Four weeks of treatment with liraglutide reduces insulin dose without loss of glycemic control in type 1 diabetic patients with and without residual beta-cell function

Abstract

Objective: To investigate the effect of 4 weeks of treatment with liraglutide on insulin dose and glycemic control in type 1 diabetic patients with and without residual β-cell function.

Research design and methods: Ten type 1 diabetic patients with residual β-cell function (C-peptide positive) and 19 without (C-peptide negative) were studied. All C-peptide-positive patients were treated with liraglutide plus insulin, whereas C-peptide-negative patients were randomly assigned to liraglutide plus insulin or insulin monotherapy. Continuous glucose monitoring with identical food intake and physical activity was performed before (week 0) and during (week 4) treatment. Differences in insulin dose; HbA1c; time spent with blood glucose<3.9, >10, and 3.9-9.9 mmol/L; and body weight were evaluated.

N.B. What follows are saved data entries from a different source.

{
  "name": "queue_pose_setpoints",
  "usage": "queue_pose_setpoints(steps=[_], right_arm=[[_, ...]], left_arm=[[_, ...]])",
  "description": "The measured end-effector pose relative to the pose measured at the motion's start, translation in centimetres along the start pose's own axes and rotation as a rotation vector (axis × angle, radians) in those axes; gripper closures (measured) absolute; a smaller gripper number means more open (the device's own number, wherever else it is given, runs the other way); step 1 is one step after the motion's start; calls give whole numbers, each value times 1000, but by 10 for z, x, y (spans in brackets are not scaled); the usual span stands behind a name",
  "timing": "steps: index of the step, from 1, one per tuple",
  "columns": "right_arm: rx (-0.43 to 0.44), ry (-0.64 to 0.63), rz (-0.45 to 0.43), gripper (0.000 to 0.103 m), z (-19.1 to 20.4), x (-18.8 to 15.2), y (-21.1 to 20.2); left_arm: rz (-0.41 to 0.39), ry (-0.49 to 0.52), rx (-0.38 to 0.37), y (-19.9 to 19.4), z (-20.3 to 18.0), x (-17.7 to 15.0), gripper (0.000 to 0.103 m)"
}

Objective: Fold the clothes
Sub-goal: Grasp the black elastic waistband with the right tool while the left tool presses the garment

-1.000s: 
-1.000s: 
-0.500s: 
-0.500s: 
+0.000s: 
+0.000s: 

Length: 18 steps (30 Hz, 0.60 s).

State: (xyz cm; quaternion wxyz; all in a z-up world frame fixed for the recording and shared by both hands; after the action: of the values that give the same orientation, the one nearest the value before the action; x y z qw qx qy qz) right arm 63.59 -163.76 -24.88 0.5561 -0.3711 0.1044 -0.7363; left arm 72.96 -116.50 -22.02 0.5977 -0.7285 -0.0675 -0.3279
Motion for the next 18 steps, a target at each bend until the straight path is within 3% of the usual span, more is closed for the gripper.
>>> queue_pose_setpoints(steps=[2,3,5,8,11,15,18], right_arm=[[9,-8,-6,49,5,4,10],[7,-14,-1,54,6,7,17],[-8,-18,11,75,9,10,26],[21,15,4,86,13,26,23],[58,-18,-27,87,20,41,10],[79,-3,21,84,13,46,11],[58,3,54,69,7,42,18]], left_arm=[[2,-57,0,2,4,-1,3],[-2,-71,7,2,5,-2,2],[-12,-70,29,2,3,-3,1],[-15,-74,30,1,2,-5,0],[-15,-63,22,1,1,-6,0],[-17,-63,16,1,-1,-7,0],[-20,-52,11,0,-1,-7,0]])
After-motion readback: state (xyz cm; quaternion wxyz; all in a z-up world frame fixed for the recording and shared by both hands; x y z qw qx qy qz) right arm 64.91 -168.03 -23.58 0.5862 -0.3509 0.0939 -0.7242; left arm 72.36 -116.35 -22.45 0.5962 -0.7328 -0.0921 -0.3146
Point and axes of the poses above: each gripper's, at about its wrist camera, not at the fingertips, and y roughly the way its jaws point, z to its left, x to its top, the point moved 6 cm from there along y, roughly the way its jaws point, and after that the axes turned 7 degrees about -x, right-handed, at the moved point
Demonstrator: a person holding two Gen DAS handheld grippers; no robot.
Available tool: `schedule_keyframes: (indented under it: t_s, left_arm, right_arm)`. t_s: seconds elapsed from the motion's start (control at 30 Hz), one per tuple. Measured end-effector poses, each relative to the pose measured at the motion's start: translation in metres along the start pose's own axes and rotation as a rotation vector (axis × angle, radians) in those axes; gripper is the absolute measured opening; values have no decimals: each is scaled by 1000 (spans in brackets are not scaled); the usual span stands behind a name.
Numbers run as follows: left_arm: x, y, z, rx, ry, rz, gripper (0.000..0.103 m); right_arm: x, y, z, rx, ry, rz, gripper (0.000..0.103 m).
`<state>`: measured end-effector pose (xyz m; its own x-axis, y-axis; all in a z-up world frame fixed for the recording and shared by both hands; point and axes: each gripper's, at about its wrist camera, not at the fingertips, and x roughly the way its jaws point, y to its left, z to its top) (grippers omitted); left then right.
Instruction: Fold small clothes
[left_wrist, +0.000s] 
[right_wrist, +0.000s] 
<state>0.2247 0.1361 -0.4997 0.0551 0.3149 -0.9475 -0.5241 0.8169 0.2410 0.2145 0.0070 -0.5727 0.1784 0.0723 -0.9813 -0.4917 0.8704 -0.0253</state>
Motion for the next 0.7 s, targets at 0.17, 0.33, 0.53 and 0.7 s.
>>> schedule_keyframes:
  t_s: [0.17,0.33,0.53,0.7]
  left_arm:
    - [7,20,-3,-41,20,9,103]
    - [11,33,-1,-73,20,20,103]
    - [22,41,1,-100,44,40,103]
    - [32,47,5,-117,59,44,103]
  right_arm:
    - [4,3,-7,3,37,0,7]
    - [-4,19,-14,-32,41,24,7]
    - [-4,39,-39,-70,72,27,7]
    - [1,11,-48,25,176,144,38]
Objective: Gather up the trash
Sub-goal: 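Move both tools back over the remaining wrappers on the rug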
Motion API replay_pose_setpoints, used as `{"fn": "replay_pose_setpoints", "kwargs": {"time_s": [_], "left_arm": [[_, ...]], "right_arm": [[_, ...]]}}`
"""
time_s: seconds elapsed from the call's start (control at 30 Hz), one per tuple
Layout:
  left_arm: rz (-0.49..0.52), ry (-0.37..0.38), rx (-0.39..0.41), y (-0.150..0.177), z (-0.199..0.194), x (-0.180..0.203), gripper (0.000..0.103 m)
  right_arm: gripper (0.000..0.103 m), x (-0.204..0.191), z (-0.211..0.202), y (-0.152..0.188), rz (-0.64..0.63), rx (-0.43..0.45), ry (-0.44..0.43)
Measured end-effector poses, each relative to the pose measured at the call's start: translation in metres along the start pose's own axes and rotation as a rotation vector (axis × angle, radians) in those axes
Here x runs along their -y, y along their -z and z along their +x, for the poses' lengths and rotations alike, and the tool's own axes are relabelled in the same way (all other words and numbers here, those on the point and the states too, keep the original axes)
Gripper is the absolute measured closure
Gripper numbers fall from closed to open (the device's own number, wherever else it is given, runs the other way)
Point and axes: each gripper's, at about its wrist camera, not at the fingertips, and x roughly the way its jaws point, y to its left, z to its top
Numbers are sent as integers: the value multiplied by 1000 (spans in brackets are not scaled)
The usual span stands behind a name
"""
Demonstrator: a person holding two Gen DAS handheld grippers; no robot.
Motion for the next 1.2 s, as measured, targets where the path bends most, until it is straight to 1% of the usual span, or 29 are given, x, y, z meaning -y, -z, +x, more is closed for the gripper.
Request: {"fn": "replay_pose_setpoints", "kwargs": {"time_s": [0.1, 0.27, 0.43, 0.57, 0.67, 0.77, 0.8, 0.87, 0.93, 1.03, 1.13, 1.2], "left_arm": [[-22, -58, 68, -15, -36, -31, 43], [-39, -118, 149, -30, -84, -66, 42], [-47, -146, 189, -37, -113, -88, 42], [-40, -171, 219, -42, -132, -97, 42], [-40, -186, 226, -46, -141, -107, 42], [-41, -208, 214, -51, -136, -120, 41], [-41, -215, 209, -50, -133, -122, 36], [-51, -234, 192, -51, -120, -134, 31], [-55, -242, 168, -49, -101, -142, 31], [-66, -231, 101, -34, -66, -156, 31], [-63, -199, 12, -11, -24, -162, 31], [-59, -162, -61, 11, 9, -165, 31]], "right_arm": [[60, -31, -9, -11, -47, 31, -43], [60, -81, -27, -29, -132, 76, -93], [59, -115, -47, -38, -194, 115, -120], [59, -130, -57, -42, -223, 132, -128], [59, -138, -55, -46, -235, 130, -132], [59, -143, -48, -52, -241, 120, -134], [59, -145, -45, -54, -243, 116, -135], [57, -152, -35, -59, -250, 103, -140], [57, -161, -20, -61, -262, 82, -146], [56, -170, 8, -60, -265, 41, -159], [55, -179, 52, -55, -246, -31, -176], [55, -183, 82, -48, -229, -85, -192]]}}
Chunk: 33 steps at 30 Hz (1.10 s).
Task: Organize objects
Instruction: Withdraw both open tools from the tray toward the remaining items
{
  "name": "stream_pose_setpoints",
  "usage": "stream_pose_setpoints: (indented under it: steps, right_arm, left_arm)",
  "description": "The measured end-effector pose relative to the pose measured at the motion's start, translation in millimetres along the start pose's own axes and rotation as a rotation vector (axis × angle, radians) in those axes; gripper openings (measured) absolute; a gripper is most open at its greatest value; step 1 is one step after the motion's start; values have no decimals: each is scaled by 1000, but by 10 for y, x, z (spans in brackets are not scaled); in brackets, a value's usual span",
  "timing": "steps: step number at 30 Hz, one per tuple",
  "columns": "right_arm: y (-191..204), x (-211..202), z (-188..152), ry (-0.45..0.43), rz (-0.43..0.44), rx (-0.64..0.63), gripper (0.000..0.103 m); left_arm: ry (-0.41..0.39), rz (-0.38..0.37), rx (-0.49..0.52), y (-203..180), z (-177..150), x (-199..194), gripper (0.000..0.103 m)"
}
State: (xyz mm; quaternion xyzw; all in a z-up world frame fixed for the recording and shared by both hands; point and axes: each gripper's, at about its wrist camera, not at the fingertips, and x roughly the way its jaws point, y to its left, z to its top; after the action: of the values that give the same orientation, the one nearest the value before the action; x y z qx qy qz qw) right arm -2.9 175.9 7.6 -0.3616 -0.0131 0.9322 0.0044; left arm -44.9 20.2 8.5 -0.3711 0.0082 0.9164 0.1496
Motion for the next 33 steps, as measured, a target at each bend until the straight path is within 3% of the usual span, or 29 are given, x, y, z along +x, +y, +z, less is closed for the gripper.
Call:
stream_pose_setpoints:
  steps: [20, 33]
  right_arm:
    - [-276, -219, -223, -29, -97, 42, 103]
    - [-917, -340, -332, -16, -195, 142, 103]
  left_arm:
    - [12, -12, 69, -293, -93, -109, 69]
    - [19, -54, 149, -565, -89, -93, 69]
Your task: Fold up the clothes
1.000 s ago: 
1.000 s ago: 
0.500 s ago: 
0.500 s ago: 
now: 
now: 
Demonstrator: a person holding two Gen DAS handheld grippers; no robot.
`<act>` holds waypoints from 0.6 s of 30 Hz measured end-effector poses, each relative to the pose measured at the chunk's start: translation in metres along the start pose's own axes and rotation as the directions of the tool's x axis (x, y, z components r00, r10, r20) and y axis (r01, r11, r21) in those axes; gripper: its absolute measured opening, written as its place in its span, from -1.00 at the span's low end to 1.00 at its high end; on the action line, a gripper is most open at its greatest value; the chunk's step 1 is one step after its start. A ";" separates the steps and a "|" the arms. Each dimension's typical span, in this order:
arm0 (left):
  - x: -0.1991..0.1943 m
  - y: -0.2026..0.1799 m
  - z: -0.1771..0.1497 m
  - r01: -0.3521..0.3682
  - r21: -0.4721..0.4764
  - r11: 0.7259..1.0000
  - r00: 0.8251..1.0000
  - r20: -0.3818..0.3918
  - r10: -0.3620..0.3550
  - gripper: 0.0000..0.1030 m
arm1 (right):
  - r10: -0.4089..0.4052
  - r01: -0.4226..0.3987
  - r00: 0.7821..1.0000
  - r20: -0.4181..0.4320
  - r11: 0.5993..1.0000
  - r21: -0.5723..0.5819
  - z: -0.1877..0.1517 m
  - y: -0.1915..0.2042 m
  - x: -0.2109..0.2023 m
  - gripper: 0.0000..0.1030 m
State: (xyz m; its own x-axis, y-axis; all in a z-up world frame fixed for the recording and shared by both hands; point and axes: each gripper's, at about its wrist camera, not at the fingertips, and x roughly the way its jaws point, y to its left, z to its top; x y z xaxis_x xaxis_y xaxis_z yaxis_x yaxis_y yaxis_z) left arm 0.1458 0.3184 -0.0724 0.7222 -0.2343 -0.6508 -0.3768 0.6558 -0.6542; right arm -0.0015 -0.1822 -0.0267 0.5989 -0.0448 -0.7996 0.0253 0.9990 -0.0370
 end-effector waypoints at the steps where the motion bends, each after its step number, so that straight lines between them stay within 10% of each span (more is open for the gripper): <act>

Results: Insulin dose decreased from 0.50±0.06 to 0.31±0.08 units/kg per day (P<0.001) in C-peptide-positive patients and from 0.72±0.08 to 0.59±0.06 units/kg per day (P<0.01) in C-peptide-negative patients treated with liraglutide but did not change with insulin monotherapy. HbA1c decreased in both liraglutide-treated groups. The percent reduction in daily insulin dose was positively correlated with β-cell function at baseline, and two patients discontinued insulin treatment. In C-peptide-positive patients, time spent with blood glucose<3.9 mmol/L decreased from 3.0 to 1.0 h (P=0.03). A total of 18 of 19 patients treated with liraglutide lost weight during treatment (mean [range] -2.3±0.3 kg [-0.5 to -5.1]; P<0.001). Transient gastrointestinal adverse effects occurred in almost all patients treated with liraglutide.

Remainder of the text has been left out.